High-Level Architecture
At a glance, the system looks like this:
- FastAPI → API, auth, request lifecycle
- LangGraph → AI workflow orchestration
- Qdrant → Vector database for RAG
- Valkey (Redis-compatible) → Queues & analytics
- Huggingface + Gemini → LLM & embeddings
Chat Flow:
Here’s what happens when a user asks a question:
- Client sends message (POST /api/v1/chat)
- Auth & context loaded (JWT, headers, page location)

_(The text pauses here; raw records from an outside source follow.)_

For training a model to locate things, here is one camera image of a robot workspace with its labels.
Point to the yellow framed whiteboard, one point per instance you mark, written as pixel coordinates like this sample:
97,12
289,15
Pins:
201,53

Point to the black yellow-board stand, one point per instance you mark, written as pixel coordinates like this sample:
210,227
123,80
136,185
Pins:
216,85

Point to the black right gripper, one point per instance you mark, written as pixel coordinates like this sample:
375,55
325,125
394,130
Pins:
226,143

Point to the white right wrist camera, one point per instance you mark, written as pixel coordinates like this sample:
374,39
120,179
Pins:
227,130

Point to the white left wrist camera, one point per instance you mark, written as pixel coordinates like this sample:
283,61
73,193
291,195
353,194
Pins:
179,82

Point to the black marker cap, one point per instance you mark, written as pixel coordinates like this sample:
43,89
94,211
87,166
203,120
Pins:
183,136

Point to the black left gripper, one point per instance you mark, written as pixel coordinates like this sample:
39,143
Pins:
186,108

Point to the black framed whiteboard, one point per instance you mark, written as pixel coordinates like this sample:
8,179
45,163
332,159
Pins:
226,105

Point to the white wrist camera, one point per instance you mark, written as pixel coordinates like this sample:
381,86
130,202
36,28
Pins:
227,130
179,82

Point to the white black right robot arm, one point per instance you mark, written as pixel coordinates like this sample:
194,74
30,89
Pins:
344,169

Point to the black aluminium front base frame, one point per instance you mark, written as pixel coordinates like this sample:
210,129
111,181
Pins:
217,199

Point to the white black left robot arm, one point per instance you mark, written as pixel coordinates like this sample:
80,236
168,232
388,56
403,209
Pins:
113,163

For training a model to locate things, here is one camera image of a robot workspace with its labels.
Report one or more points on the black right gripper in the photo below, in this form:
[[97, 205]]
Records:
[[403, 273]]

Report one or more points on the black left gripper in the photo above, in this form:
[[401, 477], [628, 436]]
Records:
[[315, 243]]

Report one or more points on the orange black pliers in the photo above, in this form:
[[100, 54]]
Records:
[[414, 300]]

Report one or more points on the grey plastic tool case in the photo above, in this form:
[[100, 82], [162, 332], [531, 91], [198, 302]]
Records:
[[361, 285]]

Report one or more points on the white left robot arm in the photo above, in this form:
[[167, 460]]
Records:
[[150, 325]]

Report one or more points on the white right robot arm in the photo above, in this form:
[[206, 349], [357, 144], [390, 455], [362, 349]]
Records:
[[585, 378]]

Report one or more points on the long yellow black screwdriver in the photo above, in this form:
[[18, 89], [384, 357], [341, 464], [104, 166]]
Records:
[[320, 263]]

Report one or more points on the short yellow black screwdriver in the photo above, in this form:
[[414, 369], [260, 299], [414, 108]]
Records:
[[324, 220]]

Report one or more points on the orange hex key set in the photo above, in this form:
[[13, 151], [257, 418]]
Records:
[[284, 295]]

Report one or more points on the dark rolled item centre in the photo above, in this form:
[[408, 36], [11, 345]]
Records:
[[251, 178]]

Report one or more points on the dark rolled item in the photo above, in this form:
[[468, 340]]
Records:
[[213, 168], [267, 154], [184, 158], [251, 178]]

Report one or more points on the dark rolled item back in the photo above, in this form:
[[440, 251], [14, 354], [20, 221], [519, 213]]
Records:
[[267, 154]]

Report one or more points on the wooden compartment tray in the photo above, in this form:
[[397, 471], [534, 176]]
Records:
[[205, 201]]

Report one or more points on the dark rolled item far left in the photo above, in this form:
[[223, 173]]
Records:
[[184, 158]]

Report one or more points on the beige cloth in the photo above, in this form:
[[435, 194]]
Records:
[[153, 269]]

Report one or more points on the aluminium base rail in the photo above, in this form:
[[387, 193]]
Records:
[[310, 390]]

- Optional vision step (images → text)
- LangGraph orchestrator runs
- Intent is classified
- Correct agent is selected
- RAG retrieves documents (if needed)
- Confidence is evaluated
- Response is finalized or clarified
Intent Classification: The Brain Split
Every query is classified into one of four intents:
- How‑To → step-by-step guidance
- Policy → document-backed answers (RAG)
- Page Help → UI-aware assistance
- Unknown → fallback handling
Why LangGraph (Not Just Chains)
I chose LangGraph because:
- It supports branching logic
- Each agent is a node
- State is explicit and inspectable
- Confidence gating becomes trivial
RAG Document Ingestion
- When an admin uploads a document:
- Text is extracted (PDF/TXT/MD)
- Content is chunked with overlap
- Metadata is attached (type, title, status)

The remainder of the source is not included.